Really thorough statistical analysis of your data

rpubs.com/rain8/1100036 Its a work in progress with only two steps finished. Not exactly an addon because its in R not Py. So far the project does many little things like find bugs in user’s collection, describe the growth of their collection and text mining. Ultimate goal is to hopefully be able to use anki as continuous cognitive test and allow users to learn about and optimize their memorization process. Instructions to run on your own data : github

5 Likes

It would be really nice to get feedback and user’s examples!

Screen capture of piece of the ‘similar word network graph’ since its not available in notebooks but is generated by the second step. Nodes are decks. Color denotes the final subject decks ended up in. Edges connect two decks that have lots of words in common.

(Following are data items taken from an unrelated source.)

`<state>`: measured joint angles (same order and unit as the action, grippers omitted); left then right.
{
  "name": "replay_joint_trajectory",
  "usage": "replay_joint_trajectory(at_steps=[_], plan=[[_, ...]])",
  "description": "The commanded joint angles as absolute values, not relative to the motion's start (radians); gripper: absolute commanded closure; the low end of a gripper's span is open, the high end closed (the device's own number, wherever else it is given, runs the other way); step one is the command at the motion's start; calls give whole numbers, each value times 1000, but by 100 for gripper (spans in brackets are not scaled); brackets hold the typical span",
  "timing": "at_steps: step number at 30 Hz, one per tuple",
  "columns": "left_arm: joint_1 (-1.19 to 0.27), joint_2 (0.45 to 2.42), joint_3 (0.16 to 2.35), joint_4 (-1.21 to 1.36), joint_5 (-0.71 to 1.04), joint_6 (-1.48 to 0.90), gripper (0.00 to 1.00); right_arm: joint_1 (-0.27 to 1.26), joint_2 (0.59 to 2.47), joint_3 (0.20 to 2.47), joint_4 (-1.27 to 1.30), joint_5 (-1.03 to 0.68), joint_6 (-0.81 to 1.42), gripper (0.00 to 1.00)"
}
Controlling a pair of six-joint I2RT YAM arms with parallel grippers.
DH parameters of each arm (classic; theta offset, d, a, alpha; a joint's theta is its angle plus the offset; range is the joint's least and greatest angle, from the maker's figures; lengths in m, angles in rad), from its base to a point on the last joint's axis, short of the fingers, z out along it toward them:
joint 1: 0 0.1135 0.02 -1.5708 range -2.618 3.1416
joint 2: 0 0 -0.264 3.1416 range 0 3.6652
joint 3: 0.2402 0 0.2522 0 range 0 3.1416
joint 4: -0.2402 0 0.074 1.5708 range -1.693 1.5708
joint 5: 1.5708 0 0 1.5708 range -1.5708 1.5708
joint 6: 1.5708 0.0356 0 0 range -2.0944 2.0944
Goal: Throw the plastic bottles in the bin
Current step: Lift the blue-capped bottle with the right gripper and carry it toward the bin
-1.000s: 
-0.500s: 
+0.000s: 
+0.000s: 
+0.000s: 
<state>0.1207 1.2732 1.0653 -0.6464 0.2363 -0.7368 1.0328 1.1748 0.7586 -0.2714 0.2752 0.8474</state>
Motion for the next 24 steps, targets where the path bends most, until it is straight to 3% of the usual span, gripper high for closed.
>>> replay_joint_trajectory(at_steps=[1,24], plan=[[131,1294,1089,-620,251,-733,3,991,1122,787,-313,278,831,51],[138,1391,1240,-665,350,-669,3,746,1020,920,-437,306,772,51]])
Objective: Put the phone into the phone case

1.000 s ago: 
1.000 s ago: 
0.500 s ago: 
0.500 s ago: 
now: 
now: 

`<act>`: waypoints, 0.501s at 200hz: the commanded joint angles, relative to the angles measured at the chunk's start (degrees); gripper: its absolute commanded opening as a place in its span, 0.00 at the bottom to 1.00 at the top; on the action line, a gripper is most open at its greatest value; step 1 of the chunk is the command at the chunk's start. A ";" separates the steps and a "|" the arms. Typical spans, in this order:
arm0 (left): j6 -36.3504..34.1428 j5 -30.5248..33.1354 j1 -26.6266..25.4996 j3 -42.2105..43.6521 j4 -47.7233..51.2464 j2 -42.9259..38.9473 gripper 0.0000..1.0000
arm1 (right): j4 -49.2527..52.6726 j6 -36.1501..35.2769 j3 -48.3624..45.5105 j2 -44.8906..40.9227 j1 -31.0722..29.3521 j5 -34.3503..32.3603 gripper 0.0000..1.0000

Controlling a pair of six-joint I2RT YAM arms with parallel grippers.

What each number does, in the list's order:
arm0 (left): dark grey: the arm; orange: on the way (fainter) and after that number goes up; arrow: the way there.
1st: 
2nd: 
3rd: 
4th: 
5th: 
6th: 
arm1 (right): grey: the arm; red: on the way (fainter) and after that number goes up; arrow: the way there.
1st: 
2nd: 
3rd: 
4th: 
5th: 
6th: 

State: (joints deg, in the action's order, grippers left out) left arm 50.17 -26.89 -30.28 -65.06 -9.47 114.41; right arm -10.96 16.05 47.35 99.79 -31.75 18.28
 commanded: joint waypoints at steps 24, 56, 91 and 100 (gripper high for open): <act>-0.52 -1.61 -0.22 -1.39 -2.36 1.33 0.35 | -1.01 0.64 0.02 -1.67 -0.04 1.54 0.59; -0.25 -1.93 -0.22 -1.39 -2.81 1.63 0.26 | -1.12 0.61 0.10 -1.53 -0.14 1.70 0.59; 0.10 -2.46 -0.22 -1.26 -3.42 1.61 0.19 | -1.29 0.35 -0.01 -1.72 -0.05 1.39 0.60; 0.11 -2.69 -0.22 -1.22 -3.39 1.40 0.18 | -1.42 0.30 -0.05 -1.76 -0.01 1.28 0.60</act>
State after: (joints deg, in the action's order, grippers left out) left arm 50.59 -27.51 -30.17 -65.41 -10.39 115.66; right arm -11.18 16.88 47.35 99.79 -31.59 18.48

Plot of the history of a single card. Shape is which difficulty was selected at this review. Size is how long thinking took. Color is log time delayed divided by due. Height is how long in days since last review. Horizontal lines denote session and single day. Vertical red lines are ‘states of memory’. Given how badly I have done on this one card, should I still keep trying to learn a foreign language?

1 Like

This is awesome! I wouldn’t say doing bad on a card, or a bunch of cards should influence whether you learn a foreign language, but perhaps performance on specific cards can tell you how well those cards are suited to helping you learn.

I personally made a field in all of my cards for mnemonics, where I put little jokes, stories, or pictures to help me remember specific elements of the cards I am trying to learn. I typically on use them for difficult cards or topics, and they seem to be helping some.

1 Like

That does seem very useful. Next step of the project will be about text mining and should include some measure of effort or ease of each card. Could you give a few examples so that I can figure out how to detect a field for mnemonics?

Though people upvote this project no one uses it. I plan to mothball it until someone else gives me their data or runs the script on their own data and shows me the output. Please give me your collection.anki2 file!

Above is a scatterplot made using only the cards of a foreign language deck. Average number of repetitions per card is on y axis and the date is on x axis. Points are colored by number of cards reviewed in that session.

Plot shows lots of expected patterns. In the early sessions I was just learning cards and not reviewing many so there were many repetitions. (lots of red dots at top left) Sessions with more cards reviewed in them tend to spread less along the y axis (average repetitions per card). In the plot this shows up as blue dots being closer together than green dots. There were some good (around 4-2021, 7-2022) periods and awful sessions and periods of lax discipline.

Unexpectedly, there is a strong change point in the generative process where the first blue dot appears and sessions with high repetition and few cards stop. This is because before that point I did two sessions per day with only cards still being learned (rather than reviewed) in second session. Red dots at bottom suggest that I probably occasionally review small number of cards and then stop when the going gets tough. Therefore scheduling and my personal determination changes the distribution of the difficulty of cards reviewed in a session. Just using the average repetitions per session without adjusting for difficulty of cards is only vaguely related to performance and current cognitive ability.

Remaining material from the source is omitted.